Include information about the specific location of an item in a collection by designating box and folder numbers. For example:

39. J.H. Campbell to James Groppi, Oct. 11, 1969, box 11, folder 1, James Groppi Papers, Milwaukee Mss EX, University of Wisconsin-Milwaukee Libraries, Archives Department.

Subsequent citations of the same item, or items from the same collection, may be shortened for the reader's convenience. The writer announces the use of short forms in a parenthetical statement at the end of the first citation, as follows:

39. J.H. Campbell to James Groppi, Oct. 11, 1969, box 11, folder 1, James Groppi Papers, Milwaukee Mss EX, University of Wisconsin-Milwaukee Libraries, Archives Department (hereafter cited as Groppi Papers).

40. Sermon, Aug. 10, 1969, box 15, folder 8, Groppi Papers.

In a bibliography, the main element is usually the title of the collection in which the specific item may be found, the author(s) of the items in the collection, or the repository of the collection. Specific items are not usually mentioned in a bibliography. We recommend using the collection title as the main element of the citation. If the collection title includes a personal name, we recommend placing the last name first for the reader's convenience. For example:

Groppi, James, Papers. Milwaukee Mss EX. University of Wisconsin-Milwaukee Libraries, Archives Department.

Archives Department staff will gladly provide further guidance on citing primary sources in your research papers.

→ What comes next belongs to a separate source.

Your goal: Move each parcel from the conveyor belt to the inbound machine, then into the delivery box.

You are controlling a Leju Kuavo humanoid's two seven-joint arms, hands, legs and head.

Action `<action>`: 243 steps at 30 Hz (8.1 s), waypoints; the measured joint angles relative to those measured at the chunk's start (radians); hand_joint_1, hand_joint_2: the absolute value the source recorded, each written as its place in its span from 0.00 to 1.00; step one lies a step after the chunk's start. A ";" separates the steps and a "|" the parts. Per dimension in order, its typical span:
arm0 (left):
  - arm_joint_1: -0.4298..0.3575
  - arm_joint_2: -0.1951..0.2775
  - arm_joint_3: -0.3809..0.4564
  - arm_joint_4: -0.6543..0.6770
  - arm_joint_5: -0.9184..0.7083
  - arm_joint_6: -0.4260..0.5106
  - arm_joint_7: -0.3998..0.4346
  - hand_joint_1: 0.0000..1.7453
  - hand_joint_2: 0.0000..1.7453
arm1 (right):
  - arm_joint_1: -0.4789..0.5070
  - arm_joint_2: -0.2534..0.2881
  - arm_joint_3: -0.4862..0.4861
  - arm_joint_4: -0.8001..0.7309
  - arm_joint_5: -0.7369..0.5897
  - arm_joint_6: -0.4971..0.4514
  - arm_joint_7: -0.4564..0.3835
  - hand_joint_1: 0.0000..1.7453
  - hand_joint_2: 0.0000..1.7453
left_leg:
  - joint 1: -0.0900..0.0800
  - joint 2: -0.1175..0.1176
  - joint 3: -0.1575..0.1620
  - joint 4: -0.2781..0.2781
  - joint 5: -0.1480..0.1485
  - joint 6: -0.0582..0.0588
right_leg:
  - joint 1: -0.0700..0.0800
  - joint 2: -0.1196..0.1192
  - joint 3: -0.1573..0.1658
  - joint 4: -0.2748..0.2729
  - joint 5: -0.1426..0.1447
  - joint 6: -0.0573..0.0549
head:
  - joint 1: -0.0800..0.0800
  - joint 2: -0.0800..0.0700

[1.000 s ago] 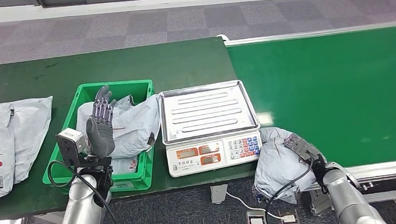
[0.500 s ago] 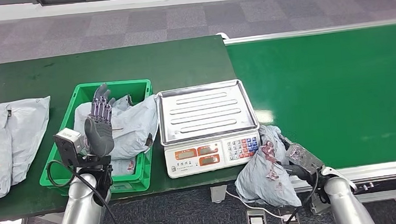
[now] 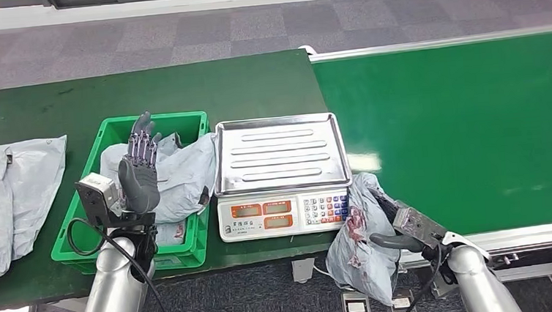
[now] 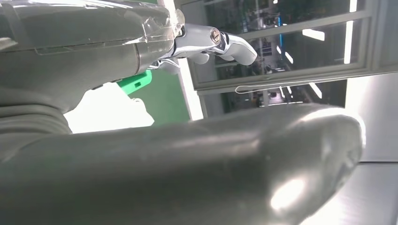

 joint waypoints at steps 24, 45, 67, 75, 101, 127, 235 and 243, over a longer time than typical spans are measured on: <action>0.041 -0.002 0.000 -0.017 -0.036 0.000 0.047 0.00 0.00 | -0.113 0.008 0.097 0.153 0.284 -0.455 0.574 1.00 1.00 | 0.002 -0.005 0.005 0.000 0.001 0.000 | 0.001 -0.006 0.006 -0.001 -0.001 -0.001 | 0.000 0.000; 0.077 -0.020 0.000 -0.057 -0.042 0.001 0.007 0.00 0.00 | 0.037 0.170 -0.098 -0.313 -0.053 -1.048 0.095 1.00 1.00 | -0.001 -0.019 -0.006 0.000 0.004 0.001 | -0.001 -0.018 -0.001 0.000 -0.001 0.001 | 0.000 0.000; 0.005 -0.037 -0.018 0.006 -0.010 0.012 -0.035 0.00 0.00 | 0.133 0.285 -0.212 -0.814 -0.285 -1.301 -0.159 1.00 1.00 | -0.003 -0.019 -0.009 0.000 0.005 0.003 | -0.003 -0.019 -0.003 0.000 -0.002 0.002 | 0.000 0.000; 0.017 -0.046 -0.021 -0.040 0.064 0.055 -0.152 0.00 0.00 | -0.062 0.234 -0.081 -0.584 -0.134 -1.231 -0.142 1.00 1.00 | -0.004 -0.015 -0.011 0.000 0.009 0.004 | -0.004 -0.016 -0.006 0.001 0.003 0.004 | 0.000 0.000; 0.002 -0.054 -0.098 -0.045 0.078 0.165 -0.173 0.00 0.00 | -0.542 0.243 0.237 0.251 -0.360 -0.595 0.288 1.00 1.00 | -0.004 -0.020 -0.016 0.000 0.015 0.003 | -0.004 -0.019 -0.010 0.003 0.006 0.004 | 0.000 0.000; -0.044 -0.049 -0.138 0.039 0.096 0.136 -0.167 0.00 0.00 | -0.630 0.300 0.578 0.708 -0.075 -0.734 0.517 0.26 1.00 | -0.003 -0.019 -0.007 0.000 0.015 0.003 | -0.003 -0.020 -0.003 0.002 0.006 0.003 | 0.000 0.000; -0.197 -0.115 -0.396 0.407 -0.347 0.658 -0.241 1.00 1.00 | 0.218 0.127 0.190 -0.700 -0.382 -1.292 -0.159 0.00 1.00 | -0.007 -0.024 -0.017 0.001 0.014 0.009 | -0.007 -0.023 -0.009 0.001 0.006 0.009 | 0.000 0.000; -0.165 -0.088 -0.192 0.130 -0.828 0.778 -0.226 1.00 1.00 | 0.280 0.121 0.190 -0.758 -0.372 -1.302 -0.159 0.00 1.00 | -0.007 -0.023 -0.018 0.001 0.014 0.008 | -0.007 -0.023 -0.011 0.001 0.004 0.008 | 0.000 0.000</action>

Examples of Citations for Items from the Archives Department of the University of Wisconsin-Milwaukee Libraries

Note Forms

41. Diary, 1899, box 3, vol. 4, John Johnston Family Papers, Milwaukee Mss BL, University of Wisconsin-Milwaukee Libraries, Archives Department.

42. Scrapbook, 1928-1935, box 31, Milwaukee Public Schools, Department of Municipal Recreation and Community Education Scrapbooks, UWM Mss 151, University of Wisconsin-Milwaukee Libraries, Archives Department.

43. Minutes, Jan. 9, 1956, box 2, folder 1, Jewish Family and Children's Service Records, Milwaukee Mss 87, University of Wisconsin-Milwaukee Libraries, Archives Department.

44. Photograph of Mr. and Mrs. Simon Kander, undated, box 2, folder 1, Lizzie Black Kander Papers, Milwaukee Mss DN, University of Wisconsin-Milwaukee Libraries, Archives Department.

45. Norman Adelman, interview by Michael A. Gordon, May 14, 2008, Oral History Interviews of the March on Milwaukee Oral History Project, UWM Mss Collection 281, University of Wisconsin-Milwaukee Libraries, Archives Department.[2]

46. Boycott of MacDowell School construction site, Dec. 8, 1965, Daily footage newsfilm, Milwaukee Journal Stations Records, Milwaukee Mss Collection 203, University of Wisconsin-Milwaukee Libraries, Archives Department.

Bibliographic Entries

Jewish Family and Children's Service Records. Milwaukee Mss 87. University of Wisconsin-Milwaukee Libraries, Archives Department.

Johnston, John, Family Papers. Milwaukee Mss BL. University of Wisconsin-Milwaukee Libraries, Archives Department.

Kander, Lizzie Black, Papers. Milwaukee Mss DN. University of Wisconsin-Milwaukee Libraries, Archives Department.

Milwaukee Journal Stations Records. Milwaukee Mss Collection 203. University of Wisconsin-Milwaukee Libraries, Archives Department.

Milwaukee Public Schools, Department of Municipal Recreation and Community Education Scrapbooks. UWM Mss 151. University of Wisconsin-Milwaukee Libraries, Archives Department.

Oral History Interviews of the March on Milwaukee Oral History Project. UWM Mss Collection 281. University of Wisconsin-Milwaukee Libraries, Archives Department.


Footnotes

1. Chicago Manual of Style, 15th ed. (Chicago: University of Chicago Press, 2003), 710-715. Examples also available here with campus subscription to the Chicago Manual of Style Online.

2. Note that Chicago provides specific guidelines for citing interviews and personal communications (705-707). Examples are available for both unpublished interviews and personal communications with campus subscription to the Chicago Manual of Style Online.